Required action: Look for the word "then" in the entries and copy every line where it shows up.

Information supplied START

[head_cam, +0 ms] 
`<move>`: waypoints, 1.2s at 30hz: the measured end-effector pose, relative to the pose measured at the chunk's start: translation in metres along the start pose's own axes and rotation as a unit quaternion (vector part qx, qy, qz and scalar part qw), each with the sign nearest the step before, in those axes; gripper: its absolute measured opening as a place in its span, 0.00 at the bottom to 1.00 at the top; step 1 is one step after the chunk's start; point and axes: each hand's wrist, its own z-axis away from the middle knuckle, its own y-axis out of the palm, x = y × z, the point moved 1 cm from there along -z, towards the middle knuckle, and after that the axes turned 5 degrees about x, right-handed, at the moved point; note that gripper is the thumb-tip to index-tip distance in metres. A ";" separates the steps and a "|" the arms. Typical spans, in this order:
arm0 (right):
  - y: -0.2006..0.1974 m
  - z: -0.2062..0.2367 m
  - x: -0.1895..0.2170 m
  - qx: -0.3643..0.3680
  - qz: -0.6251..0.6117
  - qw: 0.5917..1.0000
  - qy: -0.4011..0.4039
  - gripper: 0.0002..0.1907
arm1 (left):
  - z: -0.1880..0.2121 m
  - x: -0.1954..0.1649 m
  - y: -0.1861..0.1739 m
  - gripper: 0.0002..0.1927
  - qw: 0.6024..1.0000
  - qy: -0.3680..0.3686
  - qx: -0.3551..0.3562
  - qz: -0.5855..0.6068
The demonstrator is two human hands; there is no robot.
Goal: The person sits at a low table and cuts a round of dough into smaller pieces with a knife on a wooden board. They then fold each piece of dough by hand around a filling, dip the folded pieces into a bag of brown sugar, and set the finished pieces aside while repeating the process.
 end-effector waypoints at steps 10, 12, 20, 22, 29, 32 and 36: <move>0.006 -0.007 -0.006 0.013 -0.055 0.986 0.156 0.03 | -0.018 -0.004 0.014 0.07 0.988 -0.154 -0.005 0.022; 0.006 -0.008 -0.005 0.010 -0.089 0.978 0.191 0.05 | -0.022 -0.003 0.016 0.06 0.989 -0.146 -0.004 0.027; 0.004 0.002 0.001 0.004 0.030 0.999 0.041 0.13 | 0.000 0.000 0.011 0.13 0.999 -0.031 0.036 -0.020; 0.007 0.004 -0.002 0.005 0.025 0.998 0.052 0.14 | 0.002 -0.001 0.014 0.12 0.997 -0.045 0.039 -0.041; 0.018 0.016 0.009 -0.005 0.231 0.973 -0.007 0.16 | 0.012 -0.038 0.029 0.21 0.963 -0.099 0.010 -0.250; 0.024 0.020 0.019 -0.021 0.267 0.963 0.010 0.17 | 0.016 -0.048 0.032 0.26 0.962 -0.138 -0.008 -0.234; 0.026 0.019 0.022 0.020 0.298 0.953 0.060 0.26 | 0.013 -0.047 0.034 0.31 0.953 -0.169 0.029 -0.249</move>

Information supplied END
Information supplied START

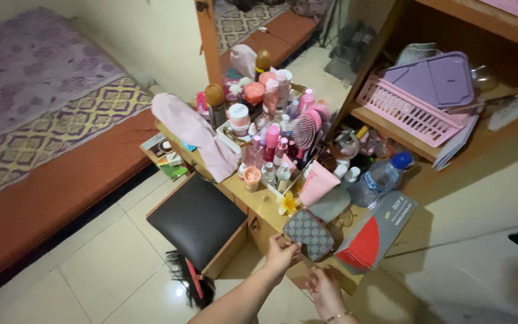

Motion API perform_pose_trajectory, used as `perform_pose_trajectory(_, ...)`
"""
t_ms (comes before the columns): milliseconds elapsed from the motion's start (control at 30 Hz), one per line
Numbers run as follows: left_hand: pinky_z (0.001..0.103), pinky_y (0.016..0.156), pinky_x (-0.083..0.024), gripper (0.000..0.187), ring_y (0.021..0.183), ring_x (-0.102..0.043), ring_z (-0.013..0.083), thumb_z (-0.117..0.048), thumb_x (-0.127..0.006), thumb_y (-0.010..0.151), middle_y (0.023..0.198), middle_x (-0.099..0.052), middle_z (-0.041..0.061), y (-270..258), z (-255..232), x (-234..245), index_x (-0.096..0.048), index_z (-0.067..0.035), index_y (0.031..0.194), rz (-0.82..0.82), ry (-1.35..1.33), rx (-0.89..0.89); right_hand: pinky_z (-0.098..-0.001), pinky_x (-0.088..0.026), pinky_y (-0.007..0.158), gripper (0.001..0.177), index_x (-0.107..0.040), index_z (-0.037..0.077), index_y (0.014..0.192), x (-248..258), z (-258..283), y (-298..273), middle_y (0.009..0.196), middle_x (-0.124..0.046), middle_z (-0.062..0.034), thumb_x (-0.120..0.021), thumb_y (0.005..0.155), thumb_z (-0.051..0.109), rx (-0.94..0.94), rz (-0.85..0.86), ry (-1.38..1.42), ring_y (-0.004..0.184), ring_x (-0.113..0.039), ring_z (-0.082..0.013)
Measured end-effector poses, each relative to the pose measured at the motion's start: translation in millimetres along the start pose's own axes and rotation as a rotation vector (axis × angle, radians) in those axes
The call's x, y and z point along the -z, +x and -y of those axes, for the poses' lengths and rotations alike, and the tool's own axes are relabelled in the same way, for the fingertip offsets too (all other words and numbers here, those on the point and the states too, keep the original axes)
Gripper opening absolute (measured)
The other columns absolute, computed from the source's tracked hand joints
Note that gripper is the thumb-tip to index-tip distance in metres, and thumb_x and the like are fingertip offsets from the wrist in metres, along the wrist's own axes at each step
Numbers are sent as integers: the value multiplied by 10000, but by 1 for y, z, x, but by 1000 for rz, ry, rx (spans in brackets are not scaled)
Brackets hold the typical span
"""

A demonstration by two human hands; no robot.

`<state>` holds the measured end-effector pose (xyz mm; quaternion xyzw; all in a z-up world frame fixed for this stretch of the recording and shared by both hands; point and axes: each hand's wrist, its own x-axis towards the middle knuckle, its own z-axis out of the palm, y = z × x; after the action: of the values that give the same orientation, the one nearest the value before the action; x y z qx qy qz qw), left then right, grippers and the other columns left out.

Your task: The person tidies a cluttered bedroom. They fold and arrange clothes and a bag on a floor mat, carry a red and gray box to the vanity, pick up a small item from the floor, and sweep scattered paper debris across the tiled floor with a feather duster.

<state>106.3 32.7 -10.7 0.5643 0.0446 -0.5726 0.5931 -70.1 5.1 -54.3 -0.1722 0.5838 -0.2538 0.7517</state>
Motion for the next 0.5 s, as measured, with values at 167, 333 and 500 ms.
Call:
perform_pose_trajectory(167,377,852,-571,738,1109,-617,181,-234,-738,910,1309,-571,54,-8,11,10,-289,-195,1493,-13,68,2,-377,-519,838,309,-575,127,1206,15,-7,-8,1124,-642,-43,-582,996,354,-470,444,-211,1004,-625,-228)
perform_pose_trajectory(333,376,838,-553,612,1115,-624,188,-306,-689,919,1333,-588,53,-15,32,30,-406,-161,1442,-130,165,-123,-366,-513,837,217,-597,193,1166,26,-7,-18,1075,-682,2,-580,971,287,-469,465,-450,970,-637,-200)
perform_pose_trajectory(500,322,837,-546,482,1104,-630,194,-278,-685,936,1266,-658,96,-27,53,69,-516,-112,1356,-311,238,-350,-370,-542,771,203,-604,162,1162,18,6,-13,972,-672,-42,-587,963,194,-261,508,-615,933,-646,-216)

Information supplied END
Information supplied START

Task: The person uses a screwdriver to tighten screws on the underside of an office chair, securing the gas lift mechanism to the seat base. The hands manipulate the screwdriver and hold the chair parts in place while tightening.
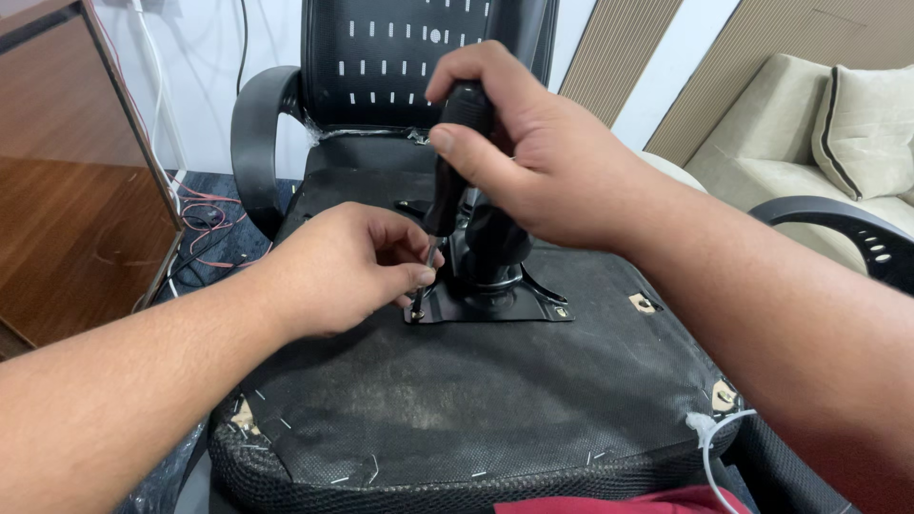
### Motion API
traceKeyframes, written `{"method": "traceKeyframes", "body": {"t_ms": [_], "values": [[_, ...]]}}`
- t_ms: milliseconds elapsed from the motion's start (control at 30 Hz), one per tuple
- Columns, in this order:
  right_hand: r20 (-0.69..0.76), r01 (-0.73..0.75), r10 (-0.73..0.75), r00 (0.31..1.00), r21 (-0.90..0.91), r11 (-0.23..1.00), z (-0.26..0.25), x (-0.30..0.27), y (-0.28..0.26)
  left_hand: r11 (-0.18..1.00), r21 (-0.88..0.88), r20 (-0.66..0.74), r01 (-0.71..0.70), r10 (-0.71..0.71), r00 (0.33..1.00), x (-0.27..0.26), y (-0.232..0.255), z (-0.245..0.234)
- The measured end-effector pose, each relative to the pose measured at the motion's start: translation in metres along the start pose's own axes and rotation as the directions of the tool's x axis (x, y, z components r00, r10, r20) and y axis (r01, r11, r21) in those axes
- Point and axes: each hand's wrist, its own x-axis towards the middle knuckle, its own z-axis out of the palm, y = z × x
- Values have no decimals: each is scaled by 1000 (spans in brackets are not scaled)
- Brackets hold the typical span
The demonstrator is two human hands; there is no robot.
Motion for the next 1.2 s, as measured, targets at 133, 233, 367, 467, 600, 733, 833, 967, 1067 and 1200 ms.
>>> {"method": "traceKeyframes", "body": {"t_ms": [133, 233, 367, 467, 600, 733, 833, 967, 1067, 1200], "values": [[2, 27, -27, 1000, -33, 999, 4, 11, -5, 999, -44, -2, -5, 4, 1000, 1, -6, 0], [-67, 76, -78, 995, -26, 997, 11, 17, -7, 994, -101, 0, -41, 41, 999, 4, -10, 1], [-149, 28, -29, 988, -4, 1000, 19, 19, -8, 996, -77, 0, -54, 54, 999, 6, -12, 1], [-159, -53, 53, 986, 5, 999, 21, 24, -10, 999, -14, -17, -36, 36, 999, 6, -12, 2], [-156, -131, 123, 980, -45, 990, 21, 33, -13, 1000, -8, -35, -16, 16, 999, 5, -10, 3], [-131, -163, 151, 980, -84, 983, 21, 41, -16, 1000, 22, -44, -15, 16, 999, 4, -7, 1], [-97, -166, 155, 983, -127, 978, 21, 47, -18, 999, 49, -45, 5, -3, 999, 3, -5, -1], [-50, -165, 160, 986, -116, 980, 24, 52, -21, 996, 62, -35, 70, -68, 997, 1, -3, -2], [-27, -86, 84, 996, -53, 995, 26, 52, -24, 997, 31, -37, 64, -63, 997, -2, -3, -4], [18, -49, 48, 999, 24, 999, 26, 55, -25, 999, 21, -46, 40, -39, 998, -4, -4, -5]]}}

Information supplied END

Response to this task:
Goal: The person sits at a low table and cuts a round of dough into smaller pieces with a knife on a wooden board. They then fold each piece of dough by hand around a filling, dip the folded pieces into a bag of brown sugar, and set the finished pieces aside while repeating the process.
`<state>` holds the measured end-effector pose (xyz mm; quaternion xyzw; all in a z-up world frame fixed for this stretch of the recording and shared by both hands; point and axes: each hand's wrist, its own x-axis towards the middle knuckle, its own z-axis out of the palm, y = z × x; after the action: of the values that give the same orientation, the one nearest the value before the action; x y z qx qy qz qw), left then right, grippers and the other columns left out.

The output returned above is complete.